### Your instructions
Wherever the line with "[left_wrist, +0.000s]" sits in the listing below, transcribe from it up to and including the line with "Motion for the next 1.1", exactly, and leave the remaining lines out.

### Records for this task

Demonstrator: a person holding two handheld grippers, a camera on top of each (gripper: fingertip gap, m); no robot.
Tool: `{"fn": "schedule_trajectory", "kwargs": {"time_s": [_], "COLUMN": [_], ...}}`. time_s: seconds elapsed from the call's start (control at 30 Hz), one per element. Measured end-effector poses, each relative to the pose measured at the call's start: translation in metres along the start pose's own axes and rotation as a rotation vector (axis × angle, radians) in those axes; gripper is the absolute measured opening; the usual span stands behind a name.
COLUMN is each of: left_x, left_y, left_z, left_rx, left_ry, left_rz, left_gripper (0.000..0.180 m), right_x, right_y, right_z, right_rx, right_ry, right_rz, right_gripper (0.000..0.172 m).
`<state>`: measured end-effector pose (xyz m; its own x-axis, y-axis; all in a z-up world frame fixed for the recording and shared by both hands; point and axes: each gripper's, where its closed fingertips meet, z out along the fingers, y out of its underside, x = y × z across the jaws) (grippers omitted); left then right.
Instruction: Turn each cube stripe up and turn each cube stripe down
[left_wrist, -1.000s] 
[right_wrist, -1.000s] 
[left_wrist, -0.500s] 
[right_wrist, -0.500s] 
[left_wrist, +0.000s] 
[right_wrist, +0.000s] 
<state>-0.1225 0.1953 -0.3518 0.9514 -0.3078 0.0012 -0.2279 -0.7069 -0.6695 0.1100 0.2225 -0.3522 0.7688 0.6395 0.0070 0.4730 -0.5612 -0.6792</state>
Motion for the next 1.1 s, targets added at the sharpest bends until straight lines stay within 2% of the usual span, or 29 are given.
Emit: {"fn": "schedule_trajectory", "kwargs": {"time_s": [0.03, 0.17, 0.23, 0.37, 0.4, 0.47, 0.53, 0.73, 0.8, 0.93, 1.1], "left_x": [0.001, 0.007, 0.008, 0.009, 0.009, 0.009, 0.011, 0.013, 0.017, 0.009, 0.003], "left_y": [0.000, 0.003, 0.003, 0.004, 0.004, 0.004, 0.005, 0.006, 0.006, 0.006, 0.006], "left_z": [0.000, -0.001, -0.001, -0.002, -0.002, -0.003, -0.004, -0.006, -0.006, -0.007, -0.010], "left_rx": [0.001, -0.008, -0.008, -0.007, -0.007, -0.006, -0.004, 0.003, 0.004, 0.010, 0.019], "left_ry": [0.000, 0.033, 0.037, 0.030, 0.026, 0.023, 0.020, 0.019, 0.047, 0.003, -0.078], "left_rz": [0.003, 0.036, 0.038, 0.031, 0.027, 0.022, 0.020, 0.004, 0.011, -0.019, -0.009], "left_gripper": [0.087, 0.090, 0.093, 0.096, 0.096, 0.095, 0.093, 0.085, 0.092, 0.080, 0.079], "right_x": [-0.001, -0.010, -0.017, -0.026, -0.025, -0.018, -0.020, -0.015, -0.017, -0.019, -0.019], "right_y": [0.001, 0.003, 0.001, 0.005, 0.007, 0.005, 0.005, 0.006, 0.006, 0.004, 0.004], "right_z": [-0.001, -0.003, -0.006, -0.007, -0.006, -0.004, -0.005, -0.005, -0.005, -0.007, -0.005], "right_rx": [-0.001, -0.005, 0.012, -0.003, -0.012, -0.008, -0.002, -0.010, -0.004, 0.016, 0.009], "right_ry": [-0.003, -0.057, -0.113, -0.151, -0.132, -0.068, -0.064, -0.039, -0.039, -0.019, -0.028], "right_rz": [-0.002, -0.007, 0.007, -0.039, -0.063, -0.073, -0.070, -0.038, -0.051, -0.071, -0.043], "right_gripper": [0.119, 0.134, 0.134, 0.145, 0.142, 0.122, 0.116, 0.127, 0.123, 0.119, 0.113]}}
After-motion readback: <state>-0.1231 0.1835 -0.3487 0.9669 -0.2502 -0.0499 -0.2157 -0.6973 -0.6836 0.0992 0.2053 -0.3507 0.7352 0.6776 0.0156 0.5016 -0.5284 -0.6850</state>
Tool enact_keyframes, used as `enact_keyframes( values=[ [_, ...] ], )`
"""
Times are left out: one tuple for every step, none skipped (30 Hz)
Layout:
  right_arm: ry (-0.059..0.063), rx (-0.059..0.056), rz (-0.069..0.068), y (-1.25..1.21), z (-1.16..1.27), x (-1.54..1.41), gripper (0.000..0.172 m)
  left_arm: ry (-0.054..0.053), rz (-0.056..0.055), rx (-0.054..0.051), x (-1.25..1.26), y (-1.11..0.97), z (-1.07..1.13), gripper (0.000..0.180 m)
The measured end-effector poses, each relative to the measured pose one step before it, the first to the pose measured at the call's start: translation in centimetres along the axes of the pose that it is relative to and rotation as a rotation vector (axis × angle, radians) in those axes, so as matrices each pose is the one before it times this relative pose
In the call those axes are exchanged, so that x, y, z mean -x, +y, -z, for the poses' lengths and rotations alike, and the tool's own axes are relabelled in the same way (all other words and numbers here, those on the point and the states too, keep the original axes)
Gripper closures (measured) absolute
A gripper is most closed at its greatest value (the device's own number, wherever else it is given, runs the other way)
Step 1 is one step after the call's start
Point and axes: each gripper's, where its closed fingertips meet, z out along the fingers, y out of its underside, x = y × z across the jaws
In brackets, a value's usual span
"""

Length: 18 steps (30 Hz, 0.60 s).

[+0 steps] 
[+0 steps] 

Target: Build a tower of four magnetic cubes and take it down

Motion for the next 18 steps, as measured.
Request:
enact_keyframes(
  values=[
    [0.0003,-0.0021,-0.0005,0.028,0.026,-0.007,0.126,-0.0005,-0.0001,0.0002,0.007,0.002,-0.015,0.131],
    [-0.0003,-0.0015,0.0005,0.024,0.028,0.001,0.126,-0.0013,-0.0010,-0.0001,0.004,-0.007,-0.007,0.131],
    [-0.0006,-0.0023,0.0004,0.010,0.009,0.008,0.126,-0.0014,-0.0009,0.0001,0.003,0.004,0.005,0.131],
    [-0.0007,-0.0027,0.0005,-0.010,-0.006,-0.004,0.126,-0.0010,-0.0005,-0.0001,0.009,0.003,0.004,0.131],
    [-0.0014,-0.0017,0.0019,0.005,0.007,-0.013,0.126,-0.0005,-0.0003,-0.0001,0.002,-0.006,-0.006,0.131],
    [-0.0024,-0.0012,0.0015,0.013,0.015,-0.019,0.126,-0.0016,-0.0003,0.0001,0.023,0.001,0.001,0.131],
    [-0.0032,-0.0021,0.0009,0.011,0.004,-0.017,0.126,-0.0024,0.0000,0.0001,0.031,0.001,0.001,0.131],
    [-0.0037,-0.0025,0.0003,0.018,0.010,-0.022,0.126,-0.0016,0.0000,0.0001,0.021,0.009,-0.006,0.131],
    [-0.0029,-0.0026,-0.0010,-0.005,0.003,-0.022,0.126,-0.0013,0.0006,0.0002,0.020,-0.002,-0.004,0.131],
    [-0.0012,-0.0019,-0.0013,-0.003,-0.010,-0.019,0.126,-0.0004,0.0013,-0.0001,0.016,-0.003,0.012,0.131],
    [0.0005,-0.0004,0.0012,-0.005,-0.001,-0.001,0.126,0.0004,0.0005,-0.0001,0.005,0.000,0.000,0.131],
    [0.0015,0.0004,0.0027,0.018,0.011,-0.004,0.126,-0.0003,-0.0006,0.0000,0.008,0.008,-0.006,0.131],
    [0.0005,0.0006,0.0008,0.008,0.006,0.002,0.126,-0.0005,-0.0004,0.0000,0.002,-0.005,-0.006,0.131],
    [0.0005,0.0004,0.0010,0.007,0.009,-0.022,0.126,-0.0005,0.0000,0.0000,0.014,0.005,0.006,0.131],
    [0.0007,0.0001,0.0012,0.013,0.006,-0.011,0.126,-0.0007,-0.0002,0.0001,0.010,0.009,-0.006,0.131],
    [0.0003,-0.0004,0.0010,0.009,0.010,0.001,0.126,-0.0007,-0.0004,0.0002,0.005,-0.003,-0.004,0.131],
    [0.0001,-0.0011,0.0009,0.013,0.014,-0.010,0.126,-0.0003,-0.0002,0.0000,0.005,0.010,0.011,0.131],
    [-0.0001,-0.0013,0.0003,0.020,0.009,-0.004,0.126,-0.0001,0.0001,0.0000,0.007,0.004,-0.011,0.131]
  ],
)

### Answer section
[left_wrist, +0.000s] 
[right_wrist, +0.000s] 
<state>-0.1225 0.1953 -0.3518 0.9514 -0.3078 0.0012 -0.2279 -0.7069 -0.6695 0.1100 0.2225 -0.3522 0.7688 0.6395 0.0070 0.4730 -0.5612 -0.6792</state>
Motion for the next 1.1 s, targets added at the sharpest bends until straight lines stay within 2% of the usual span, or 29 are given.

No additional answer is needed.